Ich will den Autofahrer nicht vorschnell verurteilen. Prinzipiell aber ist erstmal auch unerheblich, ob da ein Radweg ist oder nicht - wir wissen nix zu Beschaffenheit, Befahrbarkeit etc in dem Moment. Und selbst wenn der Radweg "fein" gewesen wäre: einen Radfahrer sehe ich als Autofahrer auf diesem Streckenabschnitt von Weitem. "Übersehen" ist also keine Ausrede … 

@fedibikes @mastobikes_de

@gigold
Dich meinte ich mit meiner Kritik auch nicht.
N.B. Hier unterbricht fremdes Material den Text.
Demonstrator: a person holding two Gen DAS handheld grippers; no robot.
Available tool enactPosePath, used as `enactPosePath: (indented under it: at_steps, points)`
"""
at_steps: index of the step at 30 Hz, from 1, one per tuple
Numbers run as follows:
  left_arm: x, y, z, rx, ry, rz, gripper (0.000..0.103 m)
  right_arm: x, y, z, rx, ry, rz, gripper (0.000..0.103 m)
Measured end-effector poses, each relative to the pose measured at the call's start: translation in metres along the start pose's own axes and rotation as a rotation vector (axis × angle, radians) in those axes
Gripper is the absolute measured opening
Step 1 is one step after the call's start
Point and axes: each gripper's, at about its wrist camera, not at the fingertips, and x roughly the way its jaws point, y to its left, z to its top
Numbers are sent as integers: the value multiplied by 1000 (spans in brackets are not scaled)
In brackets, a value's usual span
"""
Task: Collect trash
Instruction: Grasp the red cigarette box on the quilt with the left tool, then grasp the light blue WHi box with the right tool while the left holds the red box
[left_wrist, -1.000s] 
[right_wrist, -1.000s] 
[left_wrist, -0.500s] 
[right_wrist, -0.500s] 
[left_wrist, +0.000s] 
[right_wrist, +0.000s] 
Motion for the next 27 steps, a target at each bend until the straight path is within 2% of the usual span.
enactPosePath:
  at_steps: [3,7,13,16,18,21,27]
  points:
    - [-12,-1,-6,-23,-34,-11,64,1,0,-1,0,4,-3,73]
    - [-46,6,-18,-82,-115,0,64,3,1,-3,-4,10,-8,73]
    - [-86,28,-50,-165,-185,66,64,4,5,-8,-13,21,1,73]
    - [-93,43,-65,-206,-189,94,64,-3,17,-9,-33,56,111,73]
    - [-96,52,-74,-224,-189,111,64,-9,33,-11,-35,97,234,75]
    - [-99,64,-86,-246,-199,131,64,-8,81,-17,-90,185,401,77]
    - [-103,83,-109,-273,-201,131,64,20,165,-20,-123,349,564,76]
Denkbar wäre für mich auch, dass der Radfahrer gerade erst auf die Straße abgebogen ist.
Oder dass die Sicht durch einen vorausfahrenden Lieferwagen so lange eingeschränkt war, bis dieser dann erst kurz vorher zum Überholen angesetzt hat.
Oder der Fahrer des Lieferwagens wollte den Radfahrer mit viel Abstand überholen - der dann spontan rüber zum Radweg wollte.
Und ja, vielleicht hat der Autofahrer einfach nur gepennt.